As he watched the man's form, so drearily promising of physical power, he
heard a light footstep at the outer door, which he had left unbarred. On
turning he caught the look of relief that passed over Mrs. Preston's face
at the sight of the man lying quietly in his bed. What a state of fear she
must live in!

Without a word the two descended, Sommers carefully barring and bolting the
door. When they reached her room, her manner changed, and she spoke with a
note of elation in her voice:

"I was _so_ afraid that you would not come again after sending me
help."

"I shall come as often and as long as you need me," Sommers answered,
taking her hand kindly. "He has had another attack," he continued. "Mrs.
Ducharme told me--I sent her out--and I suppose he's sleeping off the
opiate."

"Yes, it was dreadful, worse than anything yet." She uttered these words
jerkily, walking up and down the room in excitement. "And I've just left
the schoolhouse. The assistant superintendent was there to see me. He was
kind enough, but he said it couldn't happen again. There was scandal about
it now. And yesterday I heard a child, one of my pupils, say to his
companion, 'She's the teacher who's got a drunken husband.'"

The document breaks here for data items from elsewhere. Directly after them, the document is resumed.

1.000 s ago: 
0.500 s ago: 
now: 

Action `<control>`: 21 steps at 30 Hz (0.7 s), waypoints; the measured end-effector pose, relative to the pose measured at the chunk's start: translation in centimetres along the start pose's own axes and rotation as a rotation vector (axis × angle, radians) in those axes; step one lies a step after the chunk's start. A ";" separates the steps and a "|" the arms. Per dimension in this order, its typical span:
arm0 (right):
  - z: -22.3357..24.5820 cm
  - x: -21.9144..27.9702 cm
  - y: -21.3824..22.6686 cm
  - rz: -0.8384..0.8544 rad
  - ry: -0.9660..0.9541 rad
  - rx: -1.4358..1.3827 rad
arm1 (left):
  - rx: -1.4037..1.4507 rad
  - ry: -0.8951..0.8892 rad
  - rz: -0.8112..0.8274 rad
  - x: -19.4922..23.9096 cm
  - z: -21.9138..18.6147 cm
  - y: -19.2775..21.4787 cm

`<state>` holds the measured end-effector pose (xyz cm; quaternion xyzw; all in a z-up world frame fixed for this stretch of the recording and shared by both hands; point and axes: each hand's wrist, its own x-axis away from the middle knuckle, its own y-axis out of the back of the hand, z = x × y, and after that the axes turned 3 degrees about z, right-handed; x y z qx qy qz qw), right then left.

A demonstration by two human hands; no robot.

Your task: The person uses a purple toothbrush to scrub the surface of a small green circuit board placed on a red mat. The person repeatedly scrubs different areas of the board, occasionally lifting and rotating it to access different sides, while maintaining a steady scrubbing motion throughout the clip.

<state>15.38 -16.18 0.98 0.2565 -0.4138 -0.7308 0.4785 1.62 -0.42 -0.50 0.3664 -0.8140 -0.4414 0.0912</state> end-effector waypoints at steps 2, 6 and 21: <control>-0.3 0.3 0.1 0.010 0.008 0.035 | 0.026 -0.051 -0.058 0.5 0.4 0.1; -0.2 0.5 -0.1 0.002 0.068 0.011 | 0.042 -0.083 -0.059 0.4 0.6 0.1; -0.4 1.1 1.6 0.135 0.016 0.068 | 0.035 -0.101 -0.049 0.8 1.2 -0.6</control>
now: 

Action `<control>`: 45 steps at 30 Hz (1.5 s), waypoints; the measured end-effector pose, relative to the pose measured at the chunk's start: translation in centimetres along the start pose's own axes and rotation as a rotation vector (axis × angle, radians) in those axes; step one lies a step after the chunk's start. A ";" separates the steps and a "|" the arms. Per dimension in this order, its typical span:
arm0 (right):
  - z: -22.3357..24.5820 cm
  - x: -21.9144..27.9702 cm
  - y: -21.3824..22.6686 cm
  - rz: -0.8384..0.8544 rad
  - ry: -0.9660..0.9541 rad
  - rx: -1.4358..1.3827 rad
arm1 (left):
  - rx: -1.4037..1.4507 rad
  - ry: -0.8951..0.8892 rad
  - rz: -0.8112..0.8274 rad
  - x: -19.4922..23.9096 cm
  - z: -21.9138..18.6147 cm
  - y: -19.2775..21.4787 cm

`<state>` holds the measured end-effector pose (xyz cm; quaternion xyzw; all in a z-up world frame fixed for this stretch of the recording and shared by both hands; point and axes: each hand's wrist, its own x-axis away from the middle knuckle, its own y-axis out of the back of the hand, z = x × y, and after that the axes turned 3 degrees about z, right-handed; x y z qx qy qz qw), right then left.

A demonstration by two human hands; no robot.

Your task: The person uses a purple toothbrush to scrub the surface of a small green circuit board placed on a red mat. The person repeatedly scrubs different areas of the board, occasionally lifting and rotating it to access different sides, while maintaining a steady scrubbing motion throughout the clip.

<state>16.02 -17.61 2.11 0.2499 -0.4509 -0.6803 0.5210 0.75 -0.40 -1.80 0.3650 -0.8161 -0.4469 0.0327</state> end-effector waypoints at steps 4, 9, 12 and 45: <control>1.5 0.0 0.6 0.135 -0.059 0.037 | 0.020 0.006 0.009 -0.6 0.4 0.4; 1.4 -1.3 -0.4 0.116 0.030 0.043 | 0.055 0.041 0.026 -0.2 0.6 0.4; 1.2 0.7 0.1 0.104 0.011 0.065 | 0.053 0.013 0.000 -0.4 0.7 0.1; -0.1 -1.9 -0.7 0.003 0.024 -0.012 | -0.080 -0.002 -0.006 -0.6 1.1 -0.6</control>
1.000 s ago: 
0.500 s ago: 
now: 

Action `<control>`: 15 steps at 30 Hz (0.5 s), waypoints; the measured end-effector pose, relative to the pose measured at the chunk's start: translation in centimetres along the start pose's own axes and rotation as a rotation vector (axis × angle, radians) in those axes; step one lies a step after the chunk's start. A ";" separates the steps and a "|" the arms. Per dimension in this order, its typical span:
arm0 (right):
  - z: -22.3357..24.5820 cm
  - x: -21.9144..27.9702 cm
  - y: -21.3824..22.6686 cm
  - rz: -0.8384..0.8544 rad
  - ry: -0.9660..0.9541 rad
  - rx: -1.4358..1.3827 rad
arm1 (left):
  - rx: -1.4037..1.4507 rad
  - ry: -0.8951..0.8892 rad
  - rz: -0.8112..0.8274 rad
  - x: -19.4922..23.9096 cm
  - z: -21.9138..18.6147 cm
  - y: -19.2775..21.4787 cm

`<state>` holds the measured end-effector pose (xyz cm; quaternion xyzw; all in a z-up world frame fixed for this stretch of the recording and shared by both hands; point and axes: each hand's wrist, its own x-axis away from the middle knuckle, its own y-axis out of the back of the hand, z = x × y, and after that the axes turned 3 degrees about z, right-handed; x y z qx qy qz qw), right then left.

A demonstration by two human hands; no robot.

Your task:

Her voice was dreary, not rebellious.

"I don't know what to do. I cannot move. It would be worse in any other
neighborhood. I thought," she added in a low voice, "that he would go away,
for a time at least, but his mind is so weak, and he has some trouble with
walking. But he gets stronger, stronger, O God, every day! I have to see
him grow stronger, and I grow weaker."

"It is simply preposterous," the doctor protested in matter-of-fact tones,
"to kill yourself, to put yourself in such a position for a man, who is no
longer a man. For a man you cannot love," he added.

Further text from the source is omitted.